╭─ MATERIAL PROVIDED

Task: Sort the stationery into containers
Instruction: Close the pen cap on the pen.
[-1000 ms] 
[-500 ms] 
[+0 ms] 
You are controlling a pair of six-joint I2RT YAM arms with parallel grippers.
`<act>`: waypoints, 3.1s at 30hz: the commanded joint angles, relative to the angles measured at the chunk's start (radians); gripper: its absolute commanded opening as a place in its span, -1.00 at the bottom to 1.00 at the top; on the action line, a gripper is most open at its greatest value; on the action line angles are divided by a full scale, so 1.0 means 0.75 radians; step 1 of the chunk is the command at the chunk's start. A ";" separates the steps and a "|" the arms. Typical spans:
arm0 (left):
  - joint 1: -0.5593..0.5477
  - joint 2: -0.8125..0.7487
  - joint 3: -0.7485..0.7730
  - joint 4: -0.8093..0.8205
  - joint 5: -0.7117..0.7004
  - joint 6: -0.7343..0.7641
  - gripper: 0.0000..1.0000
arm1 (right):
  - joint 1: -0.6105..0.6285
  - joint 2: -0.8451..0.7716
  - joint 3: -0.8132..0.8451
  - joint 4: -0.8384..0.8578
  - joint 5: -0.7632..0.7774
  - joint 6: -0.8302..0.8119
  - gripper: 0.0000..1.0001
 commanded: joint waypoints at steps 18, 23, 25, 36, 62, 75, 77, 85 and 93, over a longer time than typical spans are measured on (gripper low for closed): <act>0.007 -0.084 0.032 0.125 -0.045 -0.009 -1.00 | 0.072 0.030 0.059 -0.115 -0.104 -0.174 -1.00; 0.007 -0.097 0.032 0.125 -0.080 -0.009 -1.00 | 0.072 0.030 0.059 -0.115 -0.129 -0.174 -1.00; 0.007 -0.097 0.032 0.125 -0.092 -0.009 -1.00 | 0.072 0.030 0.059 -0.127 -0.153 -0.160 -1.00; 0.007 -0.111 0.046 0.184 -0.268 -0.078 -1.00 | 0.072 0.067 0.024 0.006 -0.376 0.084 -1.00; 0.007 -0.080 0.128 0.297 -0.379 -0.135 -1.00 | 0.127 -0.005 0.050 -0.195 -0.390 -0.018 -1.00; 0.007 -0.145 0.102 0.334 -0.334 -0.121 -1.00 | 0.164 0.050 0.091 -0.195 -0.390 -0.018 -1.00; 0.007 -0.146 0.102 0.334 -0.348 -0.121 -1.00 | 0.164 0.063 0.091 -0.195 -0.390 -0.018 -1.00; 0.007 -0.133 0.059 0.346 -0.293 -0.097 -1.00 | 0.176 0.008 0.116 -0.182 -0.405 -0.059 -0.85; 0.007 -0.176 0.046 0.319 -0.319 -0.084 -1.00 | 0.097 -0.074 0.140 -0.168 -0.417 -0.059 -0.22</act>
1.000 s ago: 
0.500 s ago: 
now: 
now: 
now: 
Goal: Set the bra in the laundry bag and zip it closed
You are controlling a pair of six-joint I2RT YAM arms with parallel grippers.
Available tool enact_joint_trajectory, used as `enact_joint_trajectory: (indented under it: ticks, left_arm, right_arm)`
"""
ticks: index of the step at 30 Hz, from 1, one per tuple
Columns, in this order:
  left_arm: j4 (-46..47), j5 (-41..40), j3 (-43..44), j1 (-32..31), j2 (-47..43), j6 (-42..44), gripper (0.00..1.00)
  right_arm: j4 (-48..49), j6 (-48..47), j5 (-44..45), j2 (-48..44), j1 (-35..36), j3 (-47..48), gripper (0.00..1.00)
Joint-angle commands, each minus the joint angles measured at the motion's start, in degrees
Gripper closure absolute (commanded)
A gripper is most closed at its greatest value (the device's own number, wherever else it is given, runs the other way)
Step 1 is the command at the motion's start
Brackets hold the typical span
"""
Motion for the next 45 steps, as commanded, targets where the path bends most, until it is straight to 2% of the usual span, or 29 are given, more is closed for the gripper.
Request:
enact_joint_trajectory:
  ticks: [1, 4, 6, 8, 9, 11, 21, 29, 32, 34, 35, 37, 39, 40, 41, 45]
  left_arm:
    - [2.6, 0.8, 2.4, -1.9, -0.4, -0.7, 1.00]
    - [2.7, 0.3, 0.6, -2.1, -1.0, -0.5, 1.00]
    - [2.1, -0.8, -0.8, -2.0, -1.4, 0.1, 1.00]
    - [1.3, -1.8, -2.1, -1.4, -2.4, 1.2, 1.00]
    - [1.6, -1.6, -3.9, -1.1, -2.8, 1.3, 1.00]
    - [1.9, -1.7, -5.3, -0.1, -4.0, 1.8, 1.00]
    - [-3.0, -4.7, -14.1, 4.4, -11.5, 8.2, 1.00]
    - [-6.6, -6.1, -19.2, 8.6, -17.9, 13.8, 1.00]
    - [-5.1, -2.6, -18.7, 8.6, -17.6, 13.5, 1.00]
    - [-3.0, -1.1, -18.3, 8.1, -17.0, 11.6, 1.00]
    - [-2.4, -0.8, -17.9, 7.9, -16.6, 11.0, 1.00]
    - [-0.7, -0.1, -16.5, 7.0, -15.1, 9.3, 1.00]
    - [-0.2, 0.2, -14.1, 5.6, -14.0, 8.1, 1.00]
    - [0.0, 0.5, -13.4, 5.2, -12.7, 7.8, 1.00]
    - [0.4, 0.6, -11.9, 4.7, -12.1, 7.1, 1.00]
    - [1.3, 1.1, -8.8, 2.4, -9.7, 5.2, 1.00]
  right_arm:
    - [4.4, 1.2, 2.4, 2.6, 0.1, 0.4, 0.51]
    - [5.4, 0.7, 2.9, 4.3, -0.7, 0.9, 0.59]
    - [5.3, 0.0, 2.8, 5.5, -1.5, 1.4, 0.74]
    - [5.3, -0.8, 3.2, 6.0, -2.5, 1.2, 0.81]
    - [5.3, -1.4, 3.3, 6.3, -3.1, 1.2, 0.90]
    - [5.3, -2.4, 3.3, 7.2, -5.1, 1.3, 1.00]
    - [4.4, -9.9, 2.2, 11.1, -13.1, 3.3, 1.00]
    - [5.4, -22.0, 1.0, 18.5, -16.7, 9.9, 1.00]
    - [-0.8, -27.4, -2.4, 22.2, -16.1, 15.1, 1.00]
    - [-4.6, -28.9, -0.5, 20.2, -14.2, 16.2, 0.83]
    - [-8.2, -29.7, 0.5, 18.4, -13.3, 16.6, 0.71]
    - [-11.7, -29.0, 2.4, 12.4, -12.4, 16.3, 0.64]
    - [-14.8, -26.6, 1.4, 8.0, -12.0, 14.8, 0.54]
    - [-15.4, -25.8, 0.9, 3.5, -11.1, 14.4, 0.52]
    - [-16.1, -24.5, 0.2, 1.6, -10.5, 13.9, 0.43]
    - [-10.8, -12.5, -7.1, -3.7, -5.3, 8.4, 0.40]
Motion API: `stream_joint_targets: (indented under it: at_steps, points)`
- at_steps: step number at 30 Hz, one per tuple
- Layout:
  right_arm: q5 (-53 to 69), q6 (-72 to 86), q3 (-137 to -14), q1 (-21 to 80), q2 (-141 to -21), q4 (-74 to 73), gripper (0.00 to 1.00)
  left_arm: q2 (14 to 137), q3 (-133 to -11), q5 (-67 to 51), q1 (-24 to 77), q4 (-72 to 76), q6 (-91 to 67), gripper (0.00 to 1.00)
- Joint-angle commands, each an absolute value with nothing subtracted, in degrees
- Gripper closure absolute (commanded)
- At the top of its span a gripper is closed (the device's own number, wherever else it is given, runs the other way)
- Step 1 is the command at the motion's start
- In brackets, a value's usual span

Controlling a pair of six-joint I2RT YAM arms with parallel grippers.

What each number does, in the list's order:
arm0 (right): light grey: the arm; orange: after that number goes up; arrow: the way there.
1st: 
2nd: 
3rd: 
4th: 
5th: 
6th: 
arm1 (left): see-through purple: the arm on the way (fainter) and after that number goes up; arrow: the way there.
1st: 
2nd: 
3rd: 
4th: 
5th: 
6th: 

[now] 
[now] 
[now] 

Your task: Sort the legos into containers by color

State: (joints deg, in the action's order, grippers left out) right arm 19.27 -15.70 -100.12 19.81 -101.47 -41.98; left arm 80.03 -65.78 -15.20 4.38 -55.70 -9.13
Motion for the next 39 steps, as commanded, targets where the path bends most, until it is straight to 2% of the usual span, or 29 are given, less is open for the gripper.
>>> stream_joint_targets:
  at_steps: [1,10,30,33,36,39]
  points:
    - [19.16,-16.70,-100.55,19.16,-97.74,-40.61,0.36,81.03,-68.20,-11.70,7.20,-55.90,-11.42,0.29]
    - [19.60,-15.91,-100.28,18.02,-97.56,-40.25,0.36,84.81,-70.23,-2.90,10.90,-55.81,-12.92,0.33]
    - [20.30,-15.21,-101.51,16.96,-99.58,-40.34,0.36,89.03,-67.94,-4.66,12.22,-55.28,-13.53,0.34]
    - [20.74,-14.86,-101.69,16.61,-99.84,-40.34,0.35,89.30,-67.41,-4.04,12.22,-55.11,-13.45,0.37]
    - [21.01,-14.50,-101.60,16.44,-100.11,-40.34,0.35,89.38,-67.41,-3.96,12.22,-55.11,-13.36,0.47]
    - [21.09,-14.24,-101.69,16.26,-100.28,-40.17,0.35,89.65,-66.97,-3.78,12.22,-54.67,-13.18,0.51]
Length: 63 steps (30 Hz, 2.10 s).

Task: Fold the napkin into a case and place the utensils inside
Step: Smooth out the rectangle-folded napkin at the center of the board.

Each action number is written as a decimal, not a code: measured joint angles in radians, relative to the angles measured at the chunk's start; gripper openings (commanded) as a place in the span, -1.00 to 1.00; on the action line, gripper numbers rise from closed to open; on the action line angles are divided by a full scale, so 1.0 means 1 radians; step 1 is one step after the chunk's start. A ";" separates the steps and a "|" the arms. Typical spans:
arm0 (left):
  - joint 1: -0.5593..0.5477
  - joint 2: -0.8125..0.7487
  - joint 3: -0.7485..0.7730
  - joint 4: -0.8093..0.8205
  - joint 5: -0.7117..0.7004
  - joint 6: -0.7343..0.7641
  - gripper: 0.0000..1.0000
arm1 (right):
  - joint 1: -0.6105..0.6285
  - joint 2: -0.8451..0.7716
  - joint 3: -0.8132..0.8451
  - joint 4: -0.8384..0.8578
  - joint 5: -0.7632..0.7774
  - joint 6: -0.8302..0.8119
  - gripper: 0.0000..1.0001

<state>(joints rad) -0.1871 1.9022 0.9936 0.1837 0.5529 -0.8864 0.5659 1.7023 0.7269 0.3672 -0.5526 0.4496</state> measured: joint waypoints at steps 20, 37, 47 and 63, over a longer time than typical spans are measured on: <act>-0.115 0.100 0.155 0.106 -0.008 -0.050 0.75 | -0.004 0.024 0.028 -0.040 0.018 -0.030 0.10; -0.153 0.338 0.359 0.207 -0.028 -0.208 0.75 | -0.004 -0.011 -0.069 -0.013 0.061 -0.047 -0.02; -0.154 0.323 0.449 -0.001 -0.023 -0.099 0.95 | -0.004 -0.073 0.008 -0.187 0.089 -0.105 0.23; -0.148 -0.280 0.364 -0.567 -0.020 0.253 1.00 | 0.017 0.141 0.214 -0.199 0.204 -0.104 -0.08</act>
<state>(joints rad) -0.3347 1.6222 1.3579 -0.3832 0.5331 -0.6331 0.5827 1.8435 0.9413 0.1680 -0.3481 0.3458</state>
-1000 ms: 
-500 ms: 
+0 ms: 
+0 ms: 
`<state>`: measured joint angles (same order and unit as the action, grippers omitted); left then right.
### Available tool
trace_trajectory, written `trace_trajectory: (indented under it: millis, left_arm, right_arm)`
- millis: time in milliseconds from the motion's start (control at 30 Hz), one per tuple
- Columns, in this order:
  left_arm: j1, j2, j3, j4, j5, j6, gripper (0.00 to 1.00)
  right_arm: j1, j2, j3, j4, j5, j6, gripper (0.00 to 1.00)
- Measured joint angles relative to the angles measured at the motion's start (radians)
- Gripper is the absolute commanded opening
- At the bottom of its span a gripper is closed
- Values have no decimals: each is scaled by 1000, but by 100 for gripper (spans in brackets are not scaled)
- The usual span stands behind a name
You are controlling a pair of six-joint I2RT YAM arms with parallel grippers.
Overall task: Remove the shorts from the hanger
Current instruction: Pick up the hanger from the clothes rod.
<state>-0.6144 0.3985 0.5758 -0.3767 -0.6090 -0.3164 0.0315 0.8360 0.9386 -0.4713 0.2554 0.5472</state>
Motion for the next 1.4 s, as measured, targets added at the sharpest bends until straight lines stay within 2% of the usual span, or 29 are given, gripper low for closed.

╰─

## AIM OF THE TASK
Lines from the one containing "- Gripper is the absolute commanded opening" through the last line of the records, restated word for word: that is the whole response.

## EXERCISE OUTPUT
- Gripper is the absolute commanded opening
- At the bottom of its span a gripper is closed
- Values have no decimals: each is scaled by 1000, but by 100 for gripper (spans in brackets are not scaled)
- The usual span stands behind a name
You are controlling a pair of six-joint I2RT YAM arms with parallel grippers.
Overall task: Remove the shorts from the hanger
Current instruction: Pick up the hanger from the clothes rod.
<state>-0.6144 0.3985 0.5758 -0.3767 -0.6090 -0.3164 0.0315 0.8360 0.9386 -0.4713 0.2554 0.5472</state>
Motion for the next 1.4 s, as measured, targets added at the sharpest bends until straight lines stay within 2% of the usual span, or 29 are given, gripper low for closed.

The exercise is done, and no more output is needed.